Until the last week of January, the U.S. Centers for Disease Control and Prevention ranked Missouri last in the percentage of residents — 3.9 percent — who had received at least one dose of the COVID-19 vaccination.
The Missouri Department of Health & Senior Services (DHSS) announced Monday that it was revising the state’s distribution plan to get more doses to select hospitals with the capacity to inoculate at least 5,000 people a week.
Under the plan, 53 percent of the 76,000 doses Missouri now receives weekly from the federal government will go to qualifying hospitals and 23 percent to mass vaccination events run by local health agencies in partnership with the Missouri National Guard.
In addition, local county and city public health agencies will receive 8 percent, as will federally qualified health centers, and another 8 percent will be allocated to providers, including smaller hospitals.
“We are committed to fairly allocating doses in regions throughout the state and working with vaccinators to ensure efficient administration of the vaccine,” Gov. Mike Parson said. “Our partnership with the selected hospitals will help provide the consistency needed for effective planning of high-volume vaccine clinics to occur at the local level.”
The DHSS reported Monday that nearly 398,000 people have received a first dose of vaccine, or 6.5 percent of the state’s population has been vaccinated. Of those, nearly 118,420 have received the second of the two-dose regimen.
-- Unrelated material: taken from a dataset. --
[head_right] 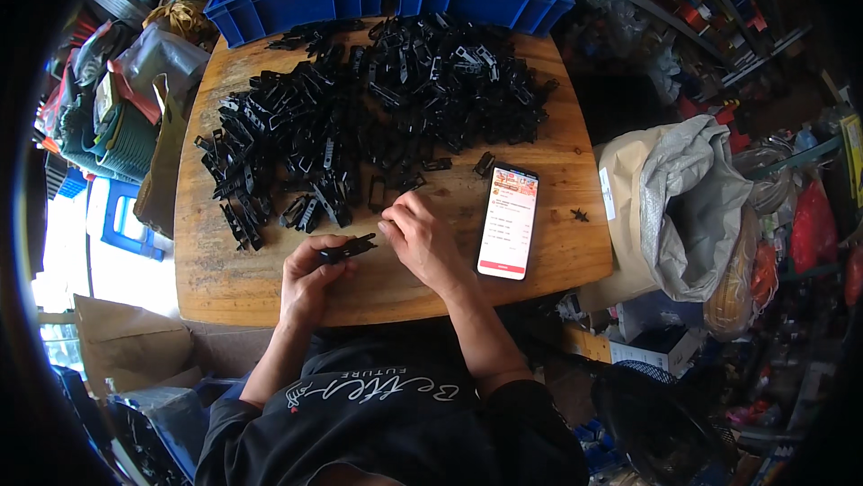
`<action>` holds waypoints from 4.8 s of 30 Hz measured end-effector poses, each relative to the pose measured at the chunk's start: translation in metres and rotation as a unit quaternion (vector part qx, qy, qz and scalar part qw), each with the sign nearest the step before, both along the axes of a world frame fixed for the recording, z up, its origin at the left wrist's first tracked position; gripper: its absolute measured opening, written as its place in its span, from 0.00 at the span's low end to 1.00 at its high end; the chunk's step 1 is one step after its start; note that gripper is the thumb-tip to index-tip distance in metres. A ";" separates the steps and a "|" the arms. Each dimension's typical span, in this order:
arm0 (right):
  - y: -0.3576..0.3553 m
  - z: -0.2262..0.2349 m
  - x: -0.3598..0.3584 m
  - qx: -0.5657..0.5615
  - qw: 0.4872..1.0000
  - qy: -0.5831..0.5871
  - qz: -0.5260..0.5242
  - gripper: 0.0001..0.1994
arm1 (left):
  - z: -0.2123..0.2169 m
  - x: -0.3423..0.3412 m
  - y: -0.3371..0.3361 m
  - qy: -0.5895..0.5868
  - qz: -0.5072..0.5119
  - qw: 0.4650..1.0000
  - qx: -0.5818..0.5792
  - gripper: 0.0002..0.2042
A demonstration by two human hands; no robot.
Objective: Assembling small black plastic components by hand at a workbench.
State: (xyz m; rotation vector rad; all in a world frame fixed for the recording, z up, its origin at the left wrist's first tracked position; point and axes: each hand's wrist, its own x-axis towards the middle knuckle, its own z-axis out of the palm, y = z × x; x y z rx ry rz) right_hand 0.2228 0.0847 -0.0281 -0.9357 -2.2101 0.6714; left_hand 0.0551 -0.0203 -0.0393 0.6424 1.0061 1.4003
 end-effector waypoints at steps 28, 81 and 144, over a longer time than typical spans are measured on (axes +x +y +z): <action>-0.033 0.028 -0.030 0.024 0.982 0.142 -0.121 0.06 | 0.008 0.002 -0.002 -0.084 0.041 0.995 0.031 0.22; -0.033 0.038 -0.018 -0.018 0.976 0.074 0.203 0.17 | 0.036 -0.009 -0.019 0.027 -0.027 0.999 -0.028 0.19; 0.022 0.002 0.001 0.082 0.982 -0.104 -0.134 0.11 | 0.052 -0.047 0.008 0.245 0.024 0.969 0.015 0.21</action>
Parson said the state will take doses previously provided to CVS and Walgreens to vaccinate those living and working in long-term care facilities that remain after use.
Missouri Hospital Association President/CEO Herb Kuhn said hospitals selected to receive additional vaccines have shown they can swiftly and effectively get vaccines in arms.
“The hospitals included in the first phase of this plan were selected for their ability to rapidly begin community vaccination efforts on a large scale,” Kuhn said. “Beginning (Monday) – and continuing as vaccines arrive in the days and weeks ahead – hospitals will be sharing how community members can sign up for their vaccine.”
Rural areas in Missouri and elsewhere are being overlooked and underserved in access to vaccines, Republican members of Missouri’s congressional delegation said last week in a letter to the Department of Homeland Security (DHS) and Federal Emergency Management Agency (FEMA) seeking help distributing COVID-19 vaccines to rural and underserved communities.
Missouri U.S. Senators Roy Blunt and Josh Hawley both joined Missouri U.S. Reps. Sam Graves, Vicky Hartzler, Billy Long, Blaine Luetkemeyer, Jason Smith and Ann Wagner in sending a letter to DHS Acting Secretary Peter Gaynor and senior FEMA official Bob Fenton.
Missouri needs transportation and distribution assistance to get the vaccine to rural areas, the delegation said, suggesting supplemental funding FEMA has received from Congress “should be used within the state and region for its intended purpose — to help get vaccines into the field.”
“While Missouri has administered nearly half of the doses that have been distributed to the state — a statistic on par with the majority of other states — the logistical challenges of transporting and administering multiple doses of the COVID-19 vaccines to underserved parts of the state remains a challenge, as well as to other states within (FEMA) Region 7,” the letter said. “This may be why no state within FEMA Region 7 currently falls within the top half of the CDC’s list vaccination.”
FEMA Region 7 encompasses Iowa, Kansas, Missouri, and Nebraska. The delegation said the federal emergency funding approved in December included $17 billion for FEMA to aid states on vaccine administration and distribution.